The required output is a verbatim transcription of the listing, pictures excluded.

The data:
- - - -
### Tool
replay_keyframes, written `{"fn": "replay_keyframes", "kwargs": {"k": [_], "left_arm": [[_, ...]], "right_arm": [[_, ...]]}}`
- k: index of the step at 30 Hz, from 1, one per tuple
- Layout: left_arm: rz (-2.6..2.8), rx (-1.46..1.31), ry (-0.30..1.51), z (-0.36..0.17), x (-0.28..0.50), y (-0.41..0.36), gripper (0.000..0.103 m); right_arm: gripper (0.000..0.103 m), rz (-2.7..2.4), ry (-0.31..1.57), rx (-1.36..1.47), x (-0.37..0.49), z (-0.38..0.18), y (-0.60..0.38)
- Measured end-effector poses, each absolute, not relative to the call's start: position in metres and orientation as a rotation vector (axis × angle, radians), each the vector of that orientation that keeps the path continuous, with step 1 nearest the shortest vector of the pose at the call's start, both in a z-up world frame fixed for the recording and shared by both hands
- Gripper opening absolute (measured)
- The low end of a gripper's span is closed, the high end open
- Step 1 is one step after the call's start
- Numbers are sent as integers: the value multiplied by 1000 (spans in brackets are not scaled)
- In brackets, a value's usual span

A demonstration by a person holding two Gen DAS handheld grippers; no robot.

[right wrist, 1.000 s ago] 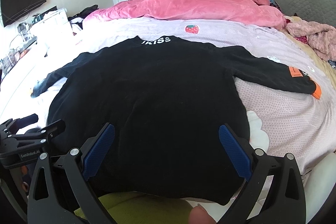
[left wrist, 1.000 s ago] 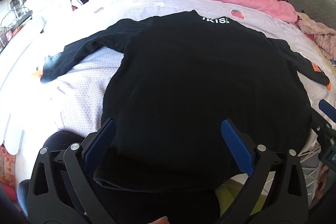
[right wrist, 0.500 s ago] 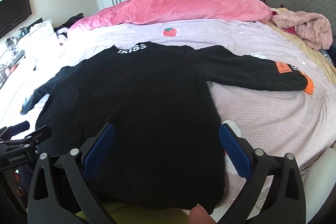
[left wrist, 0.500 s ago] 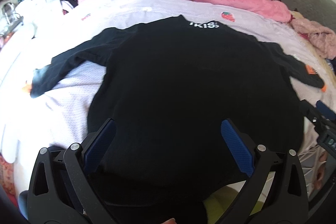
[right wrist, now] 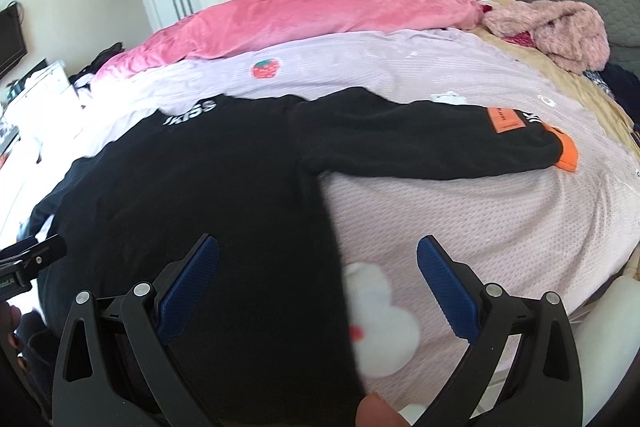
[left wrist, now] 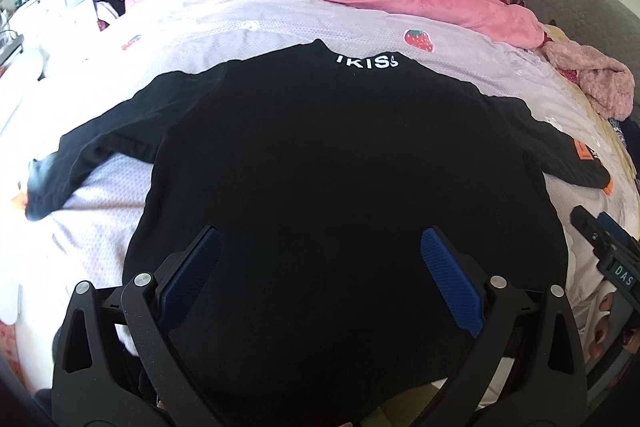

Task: Fold small clothes
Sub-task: 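Move the right tool to the orange-cuffed sleeve and grasp the cuff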

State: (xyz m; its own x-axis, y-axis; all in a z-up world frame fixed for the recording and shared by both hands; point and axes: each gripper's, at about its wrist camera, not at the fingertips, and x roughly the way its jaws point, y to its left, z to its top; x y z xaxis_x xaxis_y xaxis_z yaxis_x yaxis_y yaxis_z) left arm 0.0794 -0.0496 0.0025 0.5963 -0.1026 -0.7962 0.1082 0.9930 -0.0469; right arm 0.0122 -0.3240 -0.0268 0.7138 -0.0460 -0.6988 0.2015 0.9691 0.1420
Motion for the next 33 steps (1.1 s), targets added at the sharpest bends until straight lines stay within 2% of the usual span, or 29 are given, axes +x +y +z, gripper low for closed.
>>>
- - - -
Response to the task:
### Tool
replay_keyframes, written `{"fn": "replay_keyframes", "kwargs": {"k": [_], "left_arm": [[_, ...]], "right_arm": [[_, ...]]}}`
- k: index of the step at 30 Hz, from 1, one per tuple
- Layout: left_arm: rz (-2.6..2.8), rx (-1.46..1.31), ry (-0.30..1.51), z (-0.36..0.17), x (-0.28..0.50), y (-0.41..0.36), gripper (0.000..0.103 m); right_arm: gripper (0.000..0.103 m), rz (-2.7..2.4), ry (-0.31..1.57), rx (-1.36..1.47), x (-0.37..0.49), z (-0.38..0.18), y (-0.60..0.38)
- Measured end-effector poses, each absolute, not relative to the call's start: position in metres and orientation as a rotation vector (axis × angle, radians), each the vector of that orientation that keeps the path continuous, with step 1 nearest the shortest vector of the pose at the call's start, both in a z-up world frame fixed for the recording and shared by both hands
- Gripper opening absolute (measured)
- The low end of a gripper's span is closed, the high end open
- Step 1 is one step after the call's start
- Numbers are sent as integers: the value multiplied by 1000 (spans in brackets are not scaled)
- In brackets, a value's usual span

A demonstration by a person holding two Gen DAS handheld grippers; no robot.

[right wrist, 1.000 s ago] 
[left wrist, 1.000 s ago] 
[right wrist, 0.500 s ago] 
[left wrist, 0.500 s ago] 
[right wrist, now] 
[left wrist, now] 

Task: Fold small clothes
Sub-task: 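Move the right tool to the orange-cuffed sleeve and grasp the cuff
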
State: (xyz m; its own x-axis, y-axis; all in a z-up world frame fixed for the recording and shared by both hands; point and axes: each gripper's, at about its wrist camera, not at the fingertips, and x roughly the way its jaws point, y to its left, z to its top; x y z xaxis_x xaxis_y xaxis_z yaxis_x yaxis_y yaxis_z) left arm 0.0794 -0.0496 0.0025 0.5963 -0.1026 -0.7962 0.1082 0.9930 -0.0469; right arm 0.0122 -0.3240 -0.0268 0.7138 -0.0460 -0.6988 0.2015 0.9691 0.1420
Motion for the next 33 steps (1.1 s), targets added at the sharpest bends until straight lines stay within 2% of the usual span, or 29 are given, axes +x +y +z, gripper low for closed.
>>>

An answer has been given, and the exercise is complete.